*How to complete this task:*
Filter the listing for lines containing "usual".

*Given data:*
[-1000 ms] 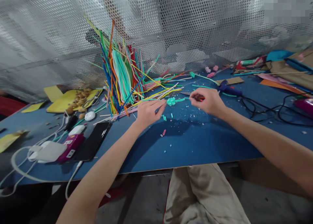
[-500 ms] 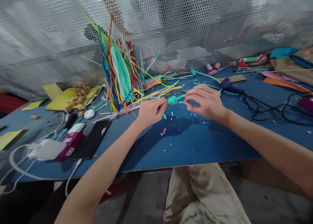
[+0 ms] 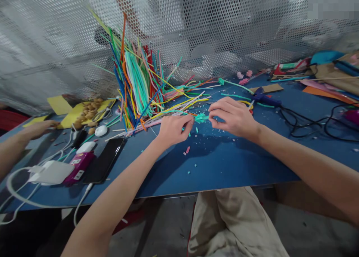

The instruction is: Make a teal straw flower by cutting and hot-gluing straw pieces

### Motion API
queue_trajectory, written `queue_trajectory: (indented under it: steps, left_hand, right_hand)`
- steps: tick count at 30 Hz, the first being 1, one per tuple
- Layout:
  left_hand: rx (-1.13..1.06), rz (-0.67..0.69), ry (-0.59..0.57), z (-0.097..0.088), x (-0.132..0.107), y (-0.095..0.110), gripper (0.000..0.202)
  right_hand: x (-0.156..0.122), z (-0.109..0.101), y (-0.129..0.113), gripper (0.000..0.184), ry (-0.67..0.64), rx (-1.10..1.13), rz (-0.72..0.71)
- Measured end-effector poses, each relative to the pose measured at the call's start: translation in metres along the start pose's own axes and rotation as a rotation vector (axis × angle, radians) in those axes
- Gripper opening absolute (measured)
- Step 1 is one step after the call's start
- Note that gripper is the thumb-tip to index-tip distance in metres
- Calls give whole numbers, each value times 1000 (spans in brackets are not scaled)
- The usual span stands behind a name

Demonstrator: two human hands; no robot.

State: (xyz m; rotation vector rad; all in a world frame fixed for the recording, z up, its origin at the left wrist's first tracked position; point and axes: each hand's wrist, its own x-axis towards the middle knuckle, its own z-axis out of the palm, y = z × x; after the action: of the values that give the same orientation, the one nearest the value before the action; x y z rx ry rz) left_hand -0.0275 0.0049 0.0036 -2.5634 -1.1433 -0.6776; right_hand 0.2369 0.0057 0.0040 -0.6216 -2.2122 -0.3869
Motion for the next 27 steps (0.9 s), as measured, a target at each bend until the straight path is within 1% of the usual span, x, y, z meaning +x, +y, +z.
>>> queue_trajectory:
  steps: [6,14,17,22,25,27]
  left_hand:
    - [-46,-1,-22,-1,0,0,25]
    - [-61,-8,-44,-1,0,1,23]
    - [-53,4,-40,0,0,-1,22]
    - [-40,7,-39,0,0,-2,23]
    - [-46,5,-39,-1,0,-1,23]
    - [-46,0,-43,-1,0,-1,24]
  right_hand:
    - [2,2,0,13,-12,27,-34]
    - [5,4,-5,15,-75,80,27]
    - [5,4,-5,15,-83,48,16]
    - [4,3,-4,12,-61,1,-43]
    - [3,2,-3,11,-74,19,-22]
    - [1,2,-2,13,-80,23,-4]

*Exercise response:*
- The usual span stands behind a name
Motion for the next 27 steps (0.9 s), as measured, a target at each bend until the straight path is within 1% of the usual span, x, y, z meaning +x, +y, +z.

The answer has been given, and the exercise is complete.